Idąc tym torem, to ja polecam 1Dx, przynajmniej nie trzeba będzie zmieniać na lepszy...
Chłopak za bardzo nie wie czego chce a tu już w propozycjach plecak ma prawie wypełniony. Jak dla mnie ładowanie się teraz w drogi i stary 7D matrycą nie odbiegający od sporo tańszego 60D jest bez sensu. Jeżeli potrzebny jest szybszy AF czy lepszy uchwyt, OK. Ale chyba nie o to autorowi wątku chodziło. Jak ktoś nie robi sportu 7D nie potrzebuje. Zresztą znam aparaty FF z lepszym AFem ;).
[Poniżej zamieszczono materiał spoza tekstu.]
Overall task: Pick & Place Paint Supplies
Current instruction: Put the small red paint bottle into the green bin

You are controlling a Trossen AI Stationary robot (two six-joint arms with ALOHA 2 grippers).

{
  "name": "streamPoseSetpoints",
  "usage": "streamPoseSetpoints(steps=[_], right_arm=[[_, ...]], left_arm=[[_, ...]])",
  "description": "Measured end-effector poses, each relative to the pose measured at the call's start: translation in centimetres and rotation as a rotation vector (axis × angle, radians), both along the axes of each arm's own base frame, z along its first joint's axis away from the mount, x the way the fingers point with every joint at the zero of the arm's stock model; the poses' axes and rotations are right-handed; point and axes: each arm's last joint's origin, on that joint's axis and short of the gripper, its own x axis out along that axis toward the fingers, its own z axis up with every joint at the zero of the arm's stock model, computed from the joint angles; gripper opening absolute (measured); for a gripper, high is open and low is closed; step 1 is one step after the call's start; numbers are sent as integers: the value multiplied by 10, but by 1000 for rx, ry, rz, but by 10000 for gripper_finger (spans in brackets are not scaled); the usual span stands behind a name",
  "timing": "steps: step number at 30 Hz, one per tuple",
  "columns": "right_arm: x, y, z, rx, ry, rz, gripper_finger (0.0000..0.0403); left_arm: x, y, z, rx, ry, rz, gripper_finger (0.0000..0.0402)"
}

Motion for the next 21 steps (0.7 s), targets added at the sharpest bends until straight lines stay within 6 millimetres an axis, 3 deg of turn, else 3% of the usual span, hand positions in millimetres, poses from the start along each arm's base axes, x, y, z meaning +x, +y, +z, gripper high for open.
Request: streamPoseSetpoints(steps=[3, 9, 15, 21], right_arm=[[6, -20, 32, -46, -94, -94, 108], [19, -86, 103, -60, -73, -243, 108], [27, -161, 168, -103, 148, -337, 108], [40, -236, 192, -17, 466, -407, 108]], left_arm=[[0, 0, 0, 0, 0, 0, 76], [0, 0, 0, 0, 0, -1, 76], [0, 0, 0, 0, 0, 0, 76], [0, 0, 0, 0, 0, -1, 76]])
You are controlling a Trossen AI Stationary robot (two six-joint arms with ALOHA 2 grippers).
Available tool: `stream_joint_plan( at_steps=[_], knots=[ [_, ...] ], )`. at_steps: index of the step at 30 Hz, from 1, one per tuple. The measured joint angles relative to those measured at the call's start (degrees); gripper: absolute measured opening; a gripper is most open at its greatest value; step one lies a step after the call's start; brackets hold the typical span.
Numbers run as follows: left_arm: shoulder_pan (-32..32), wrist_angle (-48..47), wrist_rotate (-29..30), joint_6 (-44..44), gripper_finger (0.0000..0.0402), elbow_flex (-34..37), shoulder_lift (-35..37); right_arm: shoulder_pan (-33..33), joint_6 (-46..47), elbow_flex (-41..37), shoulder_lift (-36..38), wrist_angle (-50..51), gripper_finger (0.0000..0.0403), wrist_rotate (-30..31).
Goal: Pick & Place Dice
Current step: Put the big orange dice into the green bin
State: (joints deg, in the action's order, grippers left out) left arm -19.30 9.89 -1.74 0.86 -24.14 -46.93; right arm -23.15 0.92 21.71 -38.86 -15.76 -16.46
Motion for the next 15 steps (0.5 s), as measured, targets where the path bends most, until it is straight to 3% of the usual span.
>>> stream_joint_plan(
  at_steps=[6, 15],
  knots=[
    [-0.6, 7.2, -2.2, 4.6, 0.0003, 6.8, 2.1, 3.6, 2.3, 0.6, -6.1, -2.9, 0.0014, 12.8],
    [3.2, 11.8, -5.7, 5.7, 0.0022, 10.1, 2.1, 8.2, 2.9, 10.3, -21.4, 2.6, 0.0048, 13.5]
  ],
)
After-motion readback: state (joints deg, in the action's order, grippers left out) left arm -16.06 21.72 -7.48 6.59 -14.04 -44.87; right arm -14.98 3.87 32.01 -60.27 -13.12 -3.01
Ja radzę kupić 60D, szkło o większym zakresie a z czasem jak zobaczy jakich ogniskowych używa i na co się chce ukierunkować zadecyduje o kolejnych wydatkach. Chyba, że ma nieograniczony budżet, to od razu kupić FF i komplet eLek.
Fotografowałem długo rajdy 50D i 5DMkII i nie miałem z tym najmniejszych problemów. A co o AFie 5DII się mówi wszyscy wiedzą... Dla mnie kiepski argument.
Można. Z tym, ze wcześniej trzeba sobie zadać pytanie czy potrzeba mu 19 punktów AFa. A może 61 punktów? Wtedy moja propozycja z początku postu...
Ja napisałem o obrazku a nie punktach AF. To raz.
Następną sprawą jest to, że mamy kwotę (suma 70d + 18-135 + "jasna stałka") czyli ok. 6 000zł.
Kupując 7D starczy na Sigmę 17-50mm f/2.8 ex dc os hsm. Też fajna propozycja, ale ja bym wolał to co podałem wyżej. ;)
Sam używam tylko jednego AFa, więc dla mnie jest to bez znaczenia. ;)
Do nauki polecam szkła manualne. Ja nie mogę przestać bawić się Industarem 61l/z - mc 2.8/50. Genialne szkło.
P.s.
Sam też posiadam 7D ale rozum podpowiada mi to co powyżej. ;)
no fakt nie pomyślałem o 60D, dzięki za radę
Zastanowiłeś się na tym co napisałeś?
Dziwi mnie takie myślenie....niektórzy nawet mówią że nie opłaca się bo np. nie wykorzysta wszystkich możliwości ,a rzeczywistość jest inna bo zdarzają się sytuacje że właśnie brak jest tego, z czego przez własną głupotę (lub słuchając rad) zrezygnowaliśmy. Idąc Twoim tokiem myślenia nie warto też zmieniać np. samochodu, czy domu na, lepszy, większy, bo nie zawsze jest potrzebny .itd, itp.
Ja gdybym miał kupować po raz kolejny to zastanowił bym się pewnie nad pełną klatką....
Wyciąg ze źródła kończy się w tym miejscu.